Using this script you can see which roles have access to the Service API:
select * from tblUserPermission where GroupName = 'EPiServerServiceApi'
And with this script you can give read/write access:
insert into tblUserPermission (Name, IsRole, Permission, GroupName)
values ('Administrators', 1, 'ReadAccess', 'EPiServerServiceApi')
, ('Administrators', 1, 'WriteAccess', 'EPiServerServiceApi')
For other roles, just replace Administrators to other role name.
Multiple Owin Startup classes
Sometimes you already have Startup class or another library also has it's own Startup and you are using it. At first, it is not obvious why authentication doesn't work. Token route (/episerverapi/token) returns 404 code and it looks like some routing doesn't work. And that's true - Service API authentication has its own routing configured. This is not a Web API route, but route added to Owin in Service API Startup class. It confused me at the beginning - I tried to find an issue with Web API configuration.

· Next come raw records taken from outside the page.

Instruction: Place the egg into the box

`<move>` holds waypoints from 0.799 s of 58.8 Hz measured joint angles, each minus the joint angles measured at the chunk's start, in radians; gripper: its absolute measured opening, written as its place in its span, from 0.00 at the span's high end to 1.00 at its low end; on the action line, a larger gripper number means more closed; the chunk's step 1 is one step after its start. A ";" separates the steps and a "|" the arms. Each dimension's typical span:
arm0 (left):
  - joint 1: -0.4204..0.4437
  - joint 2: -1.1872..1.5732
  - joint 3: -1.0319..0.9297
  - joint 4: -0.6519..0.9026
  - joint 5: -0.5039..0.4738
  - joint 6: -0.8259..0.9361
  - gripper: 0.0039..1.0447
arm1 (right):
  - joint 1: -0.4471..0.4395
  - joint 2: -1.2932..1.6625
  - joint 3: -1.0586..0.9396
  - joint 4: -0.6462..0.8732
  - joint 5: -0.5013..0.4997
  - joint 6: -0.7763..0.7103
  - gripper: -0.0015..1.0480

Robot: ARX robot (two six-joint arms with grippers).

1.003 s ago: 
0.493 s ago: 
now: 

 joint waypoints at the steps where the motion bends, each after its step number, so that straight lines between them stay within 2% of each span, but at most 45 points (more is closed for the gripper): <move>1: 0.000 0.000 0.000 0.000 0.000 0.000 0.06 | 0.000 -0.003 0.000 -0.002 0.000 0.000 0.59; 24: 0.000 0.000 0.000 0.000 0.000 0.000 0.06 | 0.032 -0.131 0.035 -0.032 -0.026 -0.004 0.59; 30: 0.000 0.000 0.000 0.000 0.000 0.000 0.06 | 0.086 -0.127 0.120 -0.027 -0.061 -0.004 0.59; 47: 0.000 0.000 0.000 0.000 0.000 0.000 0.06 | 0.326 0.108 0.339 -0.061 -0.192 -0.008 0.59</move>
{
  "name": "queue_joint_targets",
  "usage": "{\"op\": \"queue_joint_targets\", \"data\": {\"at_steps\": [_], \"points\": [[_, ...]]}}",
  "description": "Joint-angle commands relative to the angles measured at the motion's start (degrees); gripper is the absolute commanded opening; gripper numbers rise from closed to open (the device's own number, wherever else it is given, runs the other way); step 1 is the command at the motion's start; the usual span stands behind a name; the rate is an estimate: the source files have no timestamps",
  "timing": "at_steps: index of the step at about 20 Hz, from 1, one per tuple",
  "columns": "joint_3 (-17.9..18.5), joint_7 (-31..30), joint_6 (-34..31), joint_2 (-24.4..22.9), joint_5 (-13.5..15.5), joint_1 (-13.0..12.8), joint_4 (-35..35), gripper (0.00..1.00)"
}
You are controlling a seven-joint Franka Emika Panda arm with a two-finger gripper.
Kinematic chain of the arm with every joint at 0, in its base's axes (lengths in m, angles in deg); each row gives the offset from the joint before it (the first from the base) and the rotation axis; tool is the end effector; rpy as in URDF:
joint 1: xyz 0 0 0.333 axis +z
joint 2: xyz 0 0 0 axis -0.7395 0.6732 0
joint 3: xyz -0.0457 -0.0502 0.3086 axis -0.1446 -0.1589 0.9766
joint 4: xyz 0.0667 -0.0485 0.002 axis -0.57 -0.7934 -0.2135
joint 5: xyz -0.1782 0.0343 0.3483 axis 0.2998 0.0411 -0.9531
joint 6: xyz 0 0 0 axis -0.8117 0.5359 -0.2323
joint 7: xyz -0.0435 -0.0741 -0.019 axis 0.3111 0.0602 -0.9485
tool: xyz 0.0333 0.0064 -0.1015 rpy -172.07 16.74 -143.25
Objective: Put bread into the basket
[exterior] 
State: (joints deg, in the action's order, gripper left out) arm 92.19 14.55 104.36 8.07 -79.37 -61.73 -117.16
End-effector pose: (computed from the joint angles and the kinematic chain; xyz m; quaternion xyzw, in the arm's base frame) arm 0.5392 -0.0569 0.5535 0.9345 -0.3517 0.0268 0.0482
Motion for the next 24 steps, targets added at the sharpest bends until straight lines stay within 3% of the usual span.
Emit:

The solution is simple and documented - create another Startup class in your code and configure it as a default Startup class.
namespace Web
{
public class Startup
{
public void Configuration(IAppBuilder app)
{
new EPiServer.ServiceApi.Startup().Configuration(app);
new SomeLibrary.Startup().Configuration(app);
}
}
}
And configure it as default in Web.config:
<add key="owin:AppStartup" value="Web.Startup, Web" />
<add key="owin:AutomaticAppStartup" value="true" />
Web API attribute routing
I mentioned previously that authentication routes are managed by Owin, but Service API functional routes use Web API - when you get 404 for some functional route (for example, /episerverapi/commerce/entries/{startPage}/{pageSize}), then Web API routing is not configured properly. As described in the documentation, if you have your own Web API routing configured, disable Service API attribute routing configuration in Web.config.
<add key="episerver:serviceapi:maphttpattributeroutes" value="false" />
Testing Service API
It is highly recommended to create integration tests before starting Service API configuration. It will allow to verifying that your service API works step by step.
I have created sample test class as a gist - EPiServer Service API smoke tests. It is a XUnit test class. The test class verifies that authentication works and basic CRUD operations can be done.
Summary
While EPiServer Service API documentation covers most of the needed configuration, it is quite easy to miss something.